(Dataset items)
━━━━

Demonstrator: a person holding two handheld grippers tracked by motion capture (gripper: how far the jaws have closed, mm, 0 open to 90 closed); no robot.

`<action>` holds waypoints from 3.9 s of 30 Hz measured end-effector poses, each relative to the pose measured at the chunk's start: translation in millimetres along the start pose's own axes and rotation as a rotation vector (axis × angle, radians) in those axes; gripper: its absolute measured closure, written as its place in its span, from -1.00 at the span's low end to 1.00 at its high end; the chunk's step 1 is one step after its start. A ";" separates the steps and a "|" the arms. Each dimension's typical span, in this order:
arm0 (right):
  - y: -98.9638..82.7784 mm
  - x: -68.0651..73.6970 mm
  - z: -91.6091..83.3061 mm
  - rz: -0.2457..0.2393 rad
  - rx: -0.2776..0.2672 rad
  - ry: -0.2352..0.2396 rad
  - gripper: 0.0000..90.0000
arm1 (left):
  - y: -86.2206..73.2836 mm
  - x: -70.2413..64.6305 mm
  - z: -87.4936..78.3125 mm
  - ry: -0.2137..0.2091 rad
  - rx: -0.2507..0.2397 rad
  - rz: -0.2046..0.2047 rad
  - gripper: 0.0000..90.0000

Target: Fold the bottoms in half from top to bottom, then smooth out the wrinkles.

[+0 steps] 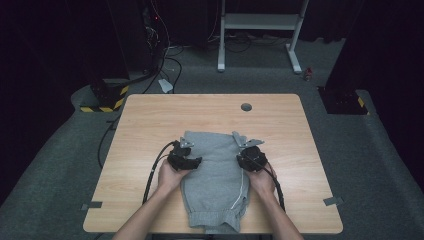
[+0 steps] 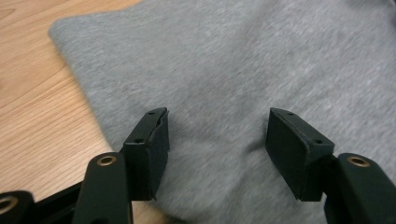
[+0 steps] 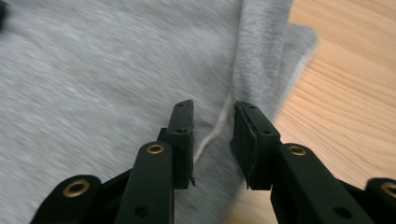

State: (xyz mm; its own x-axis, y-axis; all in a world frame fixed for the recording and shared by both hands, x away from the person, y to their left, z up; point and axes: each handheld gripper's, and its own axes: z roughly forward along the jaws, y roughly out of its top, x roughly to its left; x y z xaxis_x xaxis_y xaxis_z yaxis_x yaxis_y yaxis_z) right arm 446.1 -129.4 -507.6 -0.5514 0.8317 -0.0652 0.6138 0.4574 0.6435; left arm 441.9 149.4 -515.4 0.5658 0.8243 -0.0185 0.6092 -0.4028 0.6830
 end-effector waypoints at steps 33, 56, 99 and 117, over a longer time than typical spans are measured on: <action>34.8 -26.0 4.9 0.107 -0.073 0.003 0.58 | 38.0 41.2 29.6 0.131 0.018 -0.071 0.21; 42.7 -30.0 -1.1 0.128 -0.087 -0.059 0.55 | 46.0 39.3 11.3 0.138 -0.102 -0.041 0.15; -44.1 9.6 -39.6 0.158 -0.079 0.248 0.26 | -26.3 -34.9 -37.5 -0.136 0.017 -0.001 -0.26; -27.1 1.7 -18.0 0.079 -0.013 0.120 0.12 | -20.6 -27.1 -18.6 -0.006 0.012 0.021 -0.23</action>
State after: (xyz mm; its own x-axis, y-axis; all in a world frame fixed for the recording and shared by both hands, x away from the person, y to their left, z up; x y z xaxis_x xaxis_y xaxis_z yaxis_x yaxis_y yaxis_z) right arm 418.3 -146.1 -511.4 -0.5653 0.8213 0.0770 0.6513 0.3871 0.6526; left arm 403.7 142.8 -515.3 0.5823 0.8129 -0.0088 0.6037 -0.4251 0.6744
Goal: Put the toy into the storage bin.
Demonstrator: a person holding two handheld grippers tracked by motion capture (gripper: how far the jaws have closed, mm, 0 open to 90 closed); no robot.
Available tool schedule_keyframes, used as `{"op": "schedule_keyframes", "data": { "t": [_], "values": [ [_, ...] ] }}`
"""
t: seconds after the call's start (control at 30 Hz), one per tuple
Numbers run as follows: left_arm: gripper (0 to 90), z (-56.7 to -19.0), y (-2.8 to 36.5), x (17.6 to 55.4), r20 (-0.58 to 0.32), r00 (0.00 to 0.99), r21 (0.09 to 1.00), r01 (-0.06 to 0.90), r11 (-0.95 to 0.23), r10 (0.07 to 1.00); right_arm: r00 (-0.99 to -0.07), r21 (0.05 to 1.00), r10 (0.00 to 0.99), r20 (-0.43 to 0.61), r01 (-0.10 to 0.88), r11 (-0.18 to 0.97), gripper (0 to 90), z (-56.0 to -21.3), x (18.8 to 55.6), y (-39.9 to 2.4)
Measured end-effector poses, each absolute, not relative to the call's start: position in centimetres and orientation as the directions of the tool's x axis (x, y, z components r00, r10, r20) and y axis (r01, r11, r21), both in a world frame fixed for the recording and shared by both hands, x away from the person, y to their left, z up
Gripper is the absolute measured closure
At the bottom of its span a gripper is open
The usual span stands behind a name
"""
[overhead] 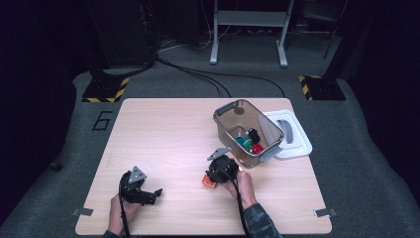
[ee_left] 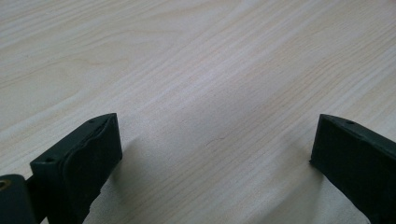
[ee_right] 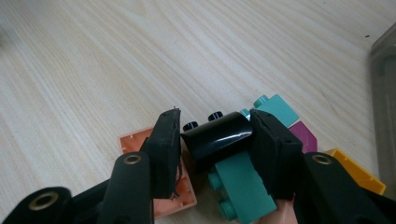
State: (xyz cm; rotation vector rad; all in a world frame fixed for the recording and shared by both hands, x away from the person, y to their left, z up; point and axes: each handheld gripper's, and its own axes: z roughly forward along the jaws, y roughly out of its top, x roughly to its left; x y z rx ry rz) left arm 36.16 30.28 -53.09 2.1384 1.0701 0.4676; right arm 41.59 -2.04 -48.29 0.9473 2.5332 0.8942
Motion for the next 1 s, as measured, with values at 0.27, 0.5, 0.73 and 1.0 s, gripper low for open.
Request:
{"op": "schedule_keyframes", "data": {
  "t": [0.27, 0.5, 0.73, 1.0],
  "values": [
    [1.5, -53.1, 30.3, 36.2, 0.012, 0.594, 0.719, 0.554, -0.421, 0.804, -0.728, 0.645, 0.684, -0.049, 0.5, 0.578, 58.5, -48.3, 41.7, -2.3],
    [1.5, -53.1, 30.3, 36.2, 0.014, 0.593, 0.719, 0.553, -0.42, 0.805, -0.726, 0.653, 0.685, -0.057, 0.492, 0.576, 58.8, -48.2, 41.6, -2.3],
    [1.5, -53.1, 30.3, 36.2, 0.014, 0.593, 0.719, 0.554, -0.42, 0.805, -0.722, 0.673, 0.69, -0.057, 0.482, 0.56, 58.8, -46.7, 41.2, -2.4],
    [1.6, -53.1, 30.3, 36.2, 0.012, 0.595, 0.717, 0.555, -0.422, 0.803, -0.718, 0.705, 0.693, -0.074, 0.454, 0.545, 58.9, -44.1, 41.5, -2.8]
  ]
}}
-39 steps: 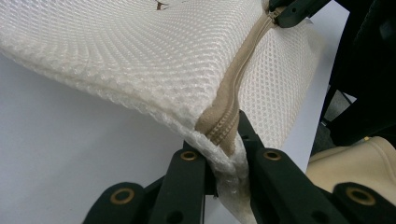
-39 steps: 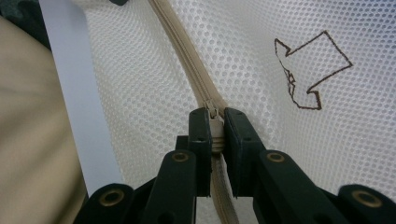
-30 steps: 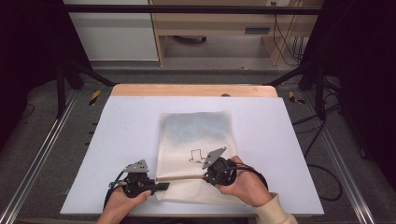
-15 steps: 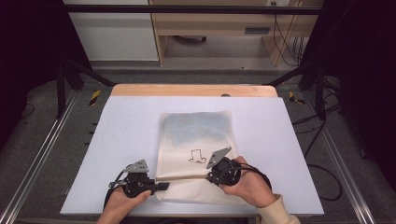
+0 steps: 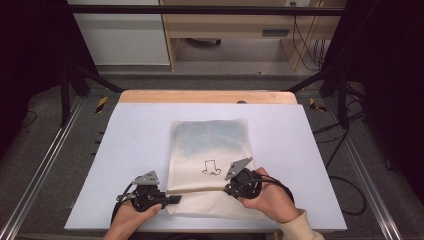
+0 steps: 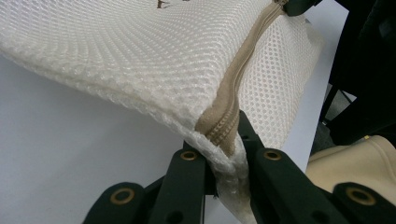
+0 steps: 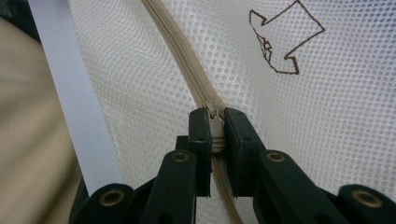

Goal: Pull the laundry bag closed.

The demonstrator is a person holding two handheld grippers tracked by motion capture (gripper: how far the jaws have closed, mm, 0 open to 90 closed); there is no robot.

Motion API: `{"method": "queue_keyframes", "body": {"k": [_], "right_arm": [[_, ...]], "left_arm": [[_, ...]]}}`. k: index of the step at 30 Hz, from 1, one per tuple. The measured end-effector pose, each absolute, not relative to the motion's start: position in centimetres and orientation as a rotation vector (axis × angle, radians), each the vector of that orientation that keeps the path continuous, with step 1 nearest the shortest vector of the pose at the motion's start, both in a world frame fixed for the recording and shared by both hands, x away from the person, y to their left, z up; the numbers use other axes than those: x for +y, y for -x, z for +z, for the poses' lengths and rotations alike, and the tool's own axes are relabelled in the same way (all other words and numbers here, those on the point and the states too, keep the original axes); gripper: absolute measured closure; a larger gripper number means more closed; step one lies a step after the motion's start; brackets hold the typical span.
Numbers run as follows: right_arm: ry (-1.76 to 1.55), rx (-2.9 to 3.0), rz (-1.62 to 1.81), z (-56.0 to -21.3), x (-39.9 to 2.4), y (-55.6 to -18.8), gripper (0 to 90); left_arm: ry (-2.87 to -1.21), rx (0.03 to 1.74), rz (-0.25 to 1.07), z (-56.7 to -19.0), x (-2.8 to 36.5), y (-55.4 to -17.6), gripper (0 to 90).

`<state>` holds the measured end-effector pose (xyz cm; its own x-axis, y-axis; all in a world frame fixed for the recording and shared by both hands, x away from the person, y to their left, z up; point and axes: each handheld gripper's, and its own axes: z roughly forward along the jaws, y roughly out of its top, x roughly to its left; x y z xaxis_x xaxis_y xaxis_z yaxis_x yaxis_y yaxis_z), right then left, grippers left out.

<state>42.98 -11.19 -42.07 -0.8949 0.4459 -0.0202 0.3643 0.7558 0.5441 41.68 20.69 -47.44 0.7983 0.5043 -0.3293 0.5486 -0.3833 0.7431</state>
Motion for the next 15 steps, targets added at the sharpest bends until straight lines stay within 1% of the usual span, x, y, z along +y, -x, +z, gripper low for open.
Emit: {"method": "queue_keyframes", "body": {"k": [15], "right_arm": [[-0.681, 2.79, 0.824, -42.03, -12.26, -42.77, 81.7]], "left_arm": [[-2.051, 0.783, -0.057, -47.44, 20.72, -41.7, 84.8]]}}
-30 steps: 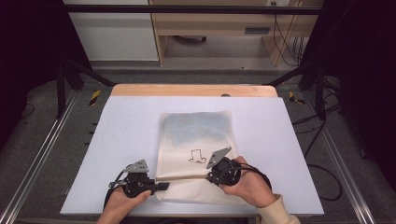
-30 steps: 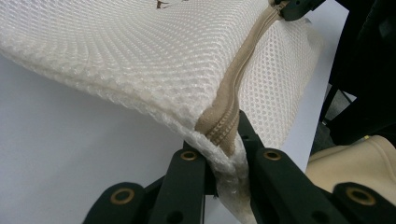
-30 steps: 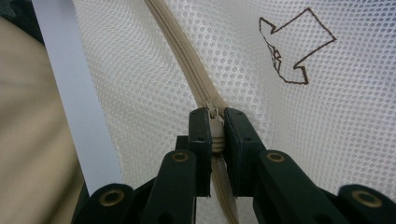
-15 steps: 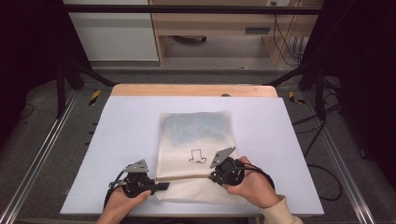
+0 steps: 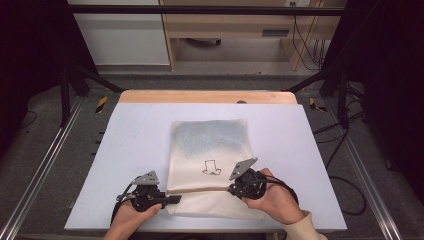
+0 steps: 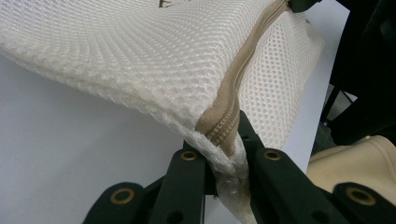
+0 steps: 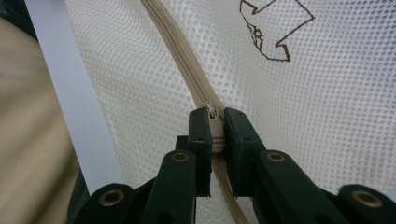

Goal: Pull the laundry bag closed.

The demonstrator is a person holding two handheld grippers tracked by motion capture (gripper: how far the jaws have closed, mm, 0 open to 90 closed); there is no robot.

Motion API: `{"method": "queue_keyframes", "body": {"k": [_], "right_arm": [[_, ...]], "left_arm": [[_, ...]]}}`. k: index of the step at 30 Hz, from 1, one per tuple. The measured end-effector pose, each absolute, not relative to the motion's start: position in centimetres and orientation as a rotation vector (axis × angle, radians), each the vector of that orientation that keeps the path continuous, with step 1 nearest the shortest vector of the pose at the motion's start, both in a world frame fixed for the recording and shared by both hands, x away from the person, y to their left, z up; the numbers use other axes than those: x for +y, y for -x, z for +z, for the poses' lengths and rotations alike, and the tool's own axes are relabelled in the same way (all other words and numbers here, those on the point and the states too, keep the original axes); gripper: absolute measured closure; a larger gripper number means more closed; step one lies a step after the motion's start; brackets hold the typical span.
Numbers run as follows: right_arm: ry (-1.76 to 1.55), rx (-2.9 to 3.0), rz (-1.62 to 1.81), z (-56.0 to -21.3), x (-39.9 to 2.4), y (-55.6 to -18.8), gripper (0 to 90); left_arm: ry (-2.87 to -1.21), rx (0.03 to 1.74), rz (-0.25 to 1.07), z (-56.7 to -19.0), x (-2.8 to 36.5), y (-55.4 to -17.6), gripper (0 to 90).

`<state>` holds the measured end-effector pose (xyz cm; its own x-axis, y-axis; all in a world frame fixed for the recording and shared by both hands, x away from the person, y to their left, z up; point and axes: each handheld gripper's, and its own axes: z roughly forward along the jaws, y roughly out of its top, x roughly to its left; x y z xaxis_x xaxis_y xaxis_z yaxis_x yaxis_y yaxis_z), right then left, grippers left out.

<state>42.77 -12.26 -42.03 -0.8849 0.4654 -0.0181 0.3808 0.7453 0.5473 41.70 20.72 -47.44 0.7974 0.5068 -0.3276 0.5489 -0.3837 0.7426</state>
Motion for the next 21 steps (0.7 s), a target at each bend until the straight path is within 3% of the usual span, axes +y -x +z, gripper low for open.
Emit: {"method": "queue_keyframes", "body": {"k": [21], "right_arm": [[-0.753, 2.754, 0.825, -42.3, -14.6, -42.2, 81.7]], "left_arm": [[-2.053, 0.787, -0.053, -47.5, 20.8, -41.7, 84.8]]}}
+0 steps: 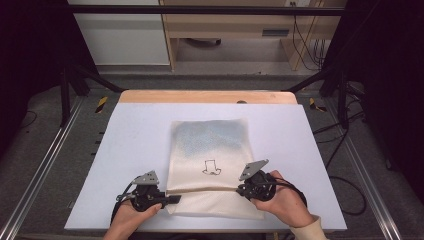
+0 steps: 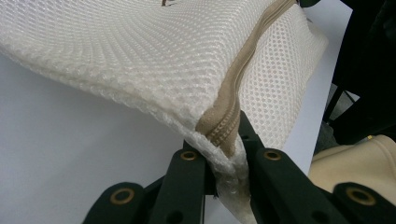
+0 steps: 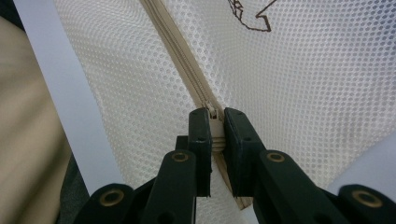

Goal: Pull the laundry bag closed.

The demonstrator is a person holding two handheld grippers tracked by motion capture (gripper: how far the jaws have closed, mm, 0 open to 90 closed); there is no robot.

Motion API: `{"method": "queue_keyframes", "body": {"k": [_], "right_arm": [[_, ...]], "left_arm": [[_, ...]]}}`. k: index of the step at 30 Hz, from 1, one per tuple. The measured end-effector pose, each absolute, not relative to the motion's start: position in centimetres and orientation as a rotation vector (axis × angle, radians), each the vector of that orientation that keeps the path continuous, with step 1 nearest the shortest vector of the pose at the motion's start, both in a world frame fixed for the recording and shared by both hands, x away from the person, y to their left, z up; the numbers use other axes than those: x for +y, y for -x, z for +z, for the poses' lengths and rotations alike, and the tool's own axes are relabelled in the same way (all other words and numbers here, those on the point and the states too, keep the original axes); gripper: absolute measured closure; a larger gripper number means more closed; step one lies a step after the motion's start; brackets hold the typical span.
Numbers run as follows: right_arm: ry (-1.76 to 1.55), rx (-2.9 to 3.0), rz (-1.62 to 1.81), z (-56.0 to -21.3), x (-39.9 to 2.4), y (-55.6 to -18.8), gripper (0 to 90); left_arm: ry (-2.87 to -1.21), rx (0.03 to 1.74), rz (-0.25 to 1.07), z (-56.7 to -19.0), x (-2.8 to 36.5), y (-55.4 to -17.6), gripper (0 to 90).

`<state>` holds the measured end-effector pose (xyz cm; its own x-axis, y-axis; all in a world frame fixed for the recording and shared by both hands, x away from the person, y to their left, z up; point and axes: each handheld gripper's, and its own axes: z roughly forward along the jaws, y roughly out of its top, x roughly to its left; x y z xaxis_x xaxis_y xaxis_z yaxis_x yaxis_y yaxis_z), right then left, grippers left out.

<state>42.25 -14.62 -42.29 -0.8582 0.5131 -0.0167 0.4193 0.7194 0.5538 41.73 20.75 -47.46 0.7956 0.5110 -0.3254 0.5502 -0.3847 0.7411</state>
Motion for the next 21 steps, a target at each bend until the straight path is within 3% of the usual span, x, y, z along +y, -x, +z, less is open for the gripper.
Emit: {"method": "queue_keyframes", "body": {"k": [21], "right_arm": [[-0.773, 2.741, 0.831, -42.21, -15.37, -42.09, 81.7]], "left_arm": [[-2.052, 0.787, -0.049, -47.42, 20.76, -41.73, 84.7]]}}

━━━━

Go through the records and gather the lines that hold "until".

◆ Output for this task:
Motion for the next 15 steps, targets added at the sharpest bends until straight lines stay within 1% of the usual span, x, y, z along +y, -x, +z, gripper low for open.
Motion for the next 21 steps (0.7 s), a target at each bend until the straight path is within 3% of the usual span, axes +y -x +z, gripper low for open.
Motion for the next 21 steps, a target at each bend until the straight path is within 3% of the usual span, x, y, z along +y, -x, +z, less is open for the gripper.

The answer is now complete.